What to produce:
All lines in the material with the string "normal" should be listed.

Record set:

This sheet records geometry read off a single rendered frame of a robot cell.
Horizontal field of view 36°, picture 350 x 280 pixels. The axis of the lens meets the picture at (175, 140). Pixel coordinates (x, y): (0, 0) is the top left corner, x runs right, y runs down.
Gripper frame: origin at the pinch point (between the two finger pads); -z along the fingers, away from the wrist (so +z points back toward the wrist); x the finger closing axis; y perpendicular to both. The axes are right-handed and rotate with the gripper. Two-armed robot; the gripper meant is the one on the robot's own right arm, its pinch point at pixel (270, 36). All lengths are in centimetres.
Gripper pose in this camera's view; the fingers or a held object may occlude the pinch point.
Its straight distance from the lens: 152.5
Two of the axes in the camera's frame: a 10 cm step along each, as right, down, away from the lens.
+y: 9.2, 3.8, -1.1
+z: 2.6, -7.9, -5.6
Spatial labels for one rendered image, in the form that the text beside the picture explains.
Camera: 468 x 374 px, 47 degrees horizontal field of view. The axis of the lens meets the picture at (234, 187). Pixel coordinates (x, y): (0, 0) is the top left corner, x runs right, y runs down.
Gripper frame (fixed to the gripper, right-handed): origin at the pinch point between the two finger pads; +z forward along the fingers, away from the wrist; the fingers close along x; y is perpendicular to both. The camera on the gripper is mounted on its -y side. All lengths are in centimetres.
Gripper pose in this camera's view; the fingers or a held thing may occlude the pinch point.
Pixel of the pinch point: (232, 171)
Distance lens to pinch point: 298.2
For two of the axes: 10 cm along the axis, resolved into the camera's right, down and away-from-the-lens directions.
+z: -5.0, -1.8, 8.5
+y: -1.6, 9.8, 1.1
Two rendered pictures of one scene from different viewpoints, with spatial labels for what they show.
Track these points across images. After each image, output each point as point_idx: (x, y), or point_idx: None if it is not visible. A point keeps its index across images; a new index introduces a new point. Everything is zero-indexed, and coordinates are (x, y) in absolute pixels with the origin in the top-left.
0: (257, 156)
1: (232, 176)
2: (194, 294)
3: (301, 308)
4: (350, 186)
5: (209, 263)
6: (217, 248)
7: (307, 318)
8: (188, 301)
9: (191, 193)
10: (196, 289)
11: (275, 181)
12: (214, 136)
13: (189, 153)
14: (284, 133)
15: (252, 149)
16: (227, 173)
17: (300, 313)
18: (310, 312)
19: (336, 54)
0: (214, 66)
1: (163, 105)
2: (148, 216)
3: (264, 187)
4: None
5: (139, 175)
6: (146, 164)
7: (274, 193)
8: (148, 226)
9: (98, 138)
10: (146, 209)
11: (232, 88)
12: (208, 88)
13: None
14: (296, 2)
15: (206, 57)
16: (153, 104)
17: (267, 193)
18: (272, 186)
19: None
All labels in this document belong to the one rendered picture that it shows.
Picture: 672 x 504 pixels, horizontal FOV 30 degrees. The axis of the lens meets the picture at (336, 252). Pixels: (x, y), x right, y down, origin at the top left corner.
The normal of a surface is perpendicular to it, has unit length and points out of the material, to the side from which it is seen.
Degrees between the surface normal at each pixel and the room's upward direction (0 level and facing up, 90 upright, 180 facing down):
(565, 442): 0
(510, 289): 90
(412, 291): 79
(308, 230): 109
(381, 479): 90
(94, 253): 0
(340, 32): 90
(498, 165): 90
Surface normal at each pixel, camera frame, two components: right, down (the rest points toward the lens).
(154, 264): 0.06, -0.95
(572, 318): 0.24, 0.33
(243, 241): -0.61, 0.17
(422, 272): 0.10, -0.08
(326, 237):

Result below:
The normal of a surface is perpendicular to it, has unit length and points out of the material, to the side from which it is seen.
Degrees between the surface normal at each pixel and the room's upward direction (0 level and facing up, 90 upright, 180 facing down):
Surface normal at each pixel, camera frame, two components: right, down (the rest points toward the lens).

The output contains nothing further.